|Main Logos||Trailer Variations|
Carolco Pictures, Inc. was originally formed in 1976 by Mario F. Kassar and Andrew G. Vajna (the latter of whom previously founded Panasia Films in Hong Kong) as "Anabasis Investments" to make a major independent competitor to the Hollywood studios producing A-movie products. In 1984, Anabasis Investments was reincorporated as "Carolco International, N.V." In 1987, Carolco acquired International Video Entertainment ("IVE" or "I'VE", then later known as "LIVE Entertainment", now Artisan Entertainment) but later was forced to sell its shares in 1993 to a group of investors led by Pioneer Electronic Corporation after Carolco restructured. On August 28, 1987, Carolco acquired syndication company Orbis Communications for $15.4 million (Orbis would be merged into Carolco's TV unit in 1991). In addition to its own library, Carolco had the television rights to those of The Vista Organization (which it would eventually acquire towards the end of its life), Hemdale Film Corporation, Island Alive, De Laurentiis Entertainment Group (except the Embassy library), and Pacific International Enterprises, as well as several HBO movies, among possible others. In 1995, Carolco went bankrupt because of overspending on their films and the disastrous release of Cutthroat Island (not to mention being hurt by them giving up distribution rights to Cliffhanger, so they could properly fund the film. Despite being successful at the box-office, Carolco saw little profit.), and the company closed soon after. In 1989, Vajna sold his share of Carolco and formed "Cinergi Pictures Entertainment". In 1998, Cinergi shut down. Kassar and Vajna also reinstated their partnership and founded C2 Pictures, which shut down in 2008. On January 21, 2015, it was announced that an independent production company, Brick Top Productions, purchased the Carolco trademarks and operated under the Carolco name, with Mario Kassar as the company's chief development executive.

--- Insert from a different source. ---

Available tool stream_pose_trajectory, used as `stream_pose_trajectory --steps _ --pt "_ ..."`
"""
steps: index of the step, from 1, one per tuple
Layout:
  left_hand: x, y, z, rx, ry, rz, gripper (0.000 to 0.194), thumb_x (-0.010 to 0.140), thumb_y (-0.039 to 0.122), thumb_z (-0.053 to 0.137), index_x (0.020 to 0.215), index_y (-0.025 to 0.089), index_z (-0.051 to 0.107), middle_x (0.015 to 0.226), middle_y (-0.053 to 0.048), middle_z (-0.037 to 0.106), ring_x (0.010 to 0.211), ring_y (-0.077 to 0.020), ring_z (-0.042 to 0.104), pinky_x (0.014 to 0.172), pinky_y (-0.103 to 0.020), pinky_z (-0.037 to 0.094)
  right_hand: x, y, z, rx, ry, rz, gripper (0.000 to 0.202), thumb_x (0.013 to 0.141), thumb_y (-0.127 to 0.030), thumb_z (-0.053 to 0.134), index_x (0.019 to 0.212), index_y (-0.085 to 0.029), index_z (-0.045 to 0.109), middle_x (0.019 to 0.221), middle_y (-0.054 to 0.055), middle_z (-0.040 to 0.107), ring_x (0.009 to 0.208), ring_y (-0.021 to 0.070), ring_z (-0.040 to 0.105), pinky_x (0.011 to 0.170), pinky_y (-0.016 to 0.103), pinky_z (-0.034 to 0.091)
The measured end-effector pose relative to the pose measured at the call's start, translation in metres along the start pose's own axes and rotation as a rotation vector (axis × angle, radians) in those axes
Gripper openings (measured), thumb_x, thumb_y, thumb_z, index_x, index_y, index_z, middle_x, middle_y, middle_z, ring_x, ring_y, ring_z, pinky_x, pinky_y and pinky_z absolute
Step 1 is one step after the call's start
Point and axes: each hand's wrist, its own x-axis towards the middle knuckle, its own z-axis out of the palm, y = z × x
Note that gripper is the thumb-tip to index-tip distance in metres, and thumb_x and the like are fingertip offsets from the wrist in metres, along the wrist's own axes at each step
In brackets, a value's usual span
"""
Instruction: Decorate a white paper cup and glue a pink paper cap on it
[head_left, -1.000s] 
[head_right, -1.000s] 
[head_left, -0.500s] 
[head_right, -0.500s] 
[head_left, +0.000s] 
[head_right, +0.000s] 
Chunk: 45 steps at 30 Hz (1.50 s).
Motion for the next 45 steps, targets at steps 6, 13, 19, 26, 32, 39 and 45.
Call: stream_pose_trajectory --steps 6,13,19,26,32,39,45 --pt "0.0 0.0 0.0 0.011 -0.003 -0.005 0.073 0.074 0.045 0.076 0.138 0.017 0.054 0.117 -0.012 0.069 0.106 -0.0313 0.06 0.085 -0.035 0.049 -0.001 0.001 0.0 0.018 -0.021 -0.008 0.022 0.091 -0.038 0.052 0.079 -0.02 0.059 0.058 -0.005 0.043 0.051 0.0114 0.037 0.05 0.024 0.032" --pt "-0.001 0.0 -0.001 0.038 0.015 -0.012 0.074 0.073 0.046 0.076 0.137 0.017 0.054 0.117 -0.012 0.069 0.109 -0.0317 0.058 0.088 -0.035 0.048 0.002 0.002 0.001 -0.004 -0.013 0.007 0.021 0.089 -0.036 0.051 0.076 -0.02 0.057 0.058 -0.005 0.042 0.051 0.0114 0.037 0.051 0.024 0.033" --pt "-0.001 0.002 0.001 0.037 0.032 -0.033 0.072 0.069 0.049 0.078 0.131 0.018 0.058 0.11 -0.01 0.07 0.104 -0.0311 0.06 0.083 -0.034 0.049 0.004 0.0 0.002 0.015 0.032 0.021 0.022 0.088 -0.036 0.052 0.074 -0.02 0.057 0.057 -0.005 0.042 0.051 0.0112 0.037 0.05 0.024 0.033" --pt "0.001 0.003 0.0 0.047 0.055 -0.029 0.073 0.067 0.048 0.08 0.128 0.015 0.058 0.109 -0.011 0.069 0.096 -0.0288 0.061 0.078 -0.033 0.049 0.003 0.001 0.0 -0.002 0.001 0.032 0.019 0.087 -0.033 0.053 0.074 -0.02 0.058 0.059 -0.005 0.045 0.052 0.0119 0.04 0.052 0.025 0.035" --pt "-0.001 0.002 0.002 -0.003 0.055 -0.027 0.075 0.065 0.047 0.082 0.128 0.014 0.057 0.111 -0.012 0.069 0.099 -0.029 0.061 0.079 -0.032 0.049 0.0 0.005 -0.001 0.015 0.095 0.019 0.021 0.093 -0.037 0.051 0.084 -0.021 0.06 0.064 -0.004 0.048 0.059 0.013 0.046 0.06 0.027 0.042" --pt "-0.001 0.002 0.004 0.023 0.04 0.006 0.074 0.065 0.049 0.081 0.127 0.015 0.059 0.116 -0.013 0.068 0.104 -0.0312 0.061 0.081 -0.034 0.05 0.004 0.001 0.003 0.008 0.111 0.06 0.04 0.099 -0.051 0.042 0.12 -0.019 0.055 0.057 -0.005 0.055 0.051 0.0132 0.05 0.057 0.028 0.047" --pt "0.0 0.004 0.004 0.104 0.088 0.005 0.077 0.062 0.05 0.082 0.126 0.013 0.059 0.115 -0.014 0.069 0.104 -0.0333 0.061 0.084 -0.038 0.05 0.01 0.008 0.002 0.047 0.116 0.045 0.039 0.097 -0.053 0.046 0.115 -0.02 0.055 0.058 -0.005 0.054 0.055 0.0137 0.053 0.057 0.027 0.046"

Today, the ancillary rights to a majority of Carolco's library including the Carolco name and logo are held by the French production company StudioCanal, and because of this, the new Carolco had to change its name to Recall Studios. TV syndication rights belong to: Paramount Pictures through Trifecta Entertainment & Media on Paramount's behalf, due to a previous TV distribution deal with Worldvision Enterprises, and Lionsgate Home Entertainment continues to hold the domestic home video rights (via a new output deal with StudioCanal), while the international home video rights are held by a different company for each country. Exceptions include Cliffhanger, which is distributed in the U.S. and some foreign territories by Sony Pictures Entertainment, Last of the Dogmen, originally released by Savoy Pictures, is now owned by the film's producer Joel Michaels, who licensed the film to Kino Lorber for a Blu-Ray release, and Showgirls, which Carolco sold off to Chargeurs during pre-production, and is distributed in North America by MGM. Carolco did not use a logo until 1985. With select exceptions, theatrical distribution for Carolco films was managed by TriStar Pictures, starting with Rambo: First Blood Part II in 1985 and ending with Wagons East! in 1994. MGM would take the distribution reigns afterwards and released Stargate, Showgirls and Cutthroat Island. MGM also continues to hold the rights to Showgirls and the streaming rights to Stargate, the latter of which they also developed into a multimedia franchise since its release.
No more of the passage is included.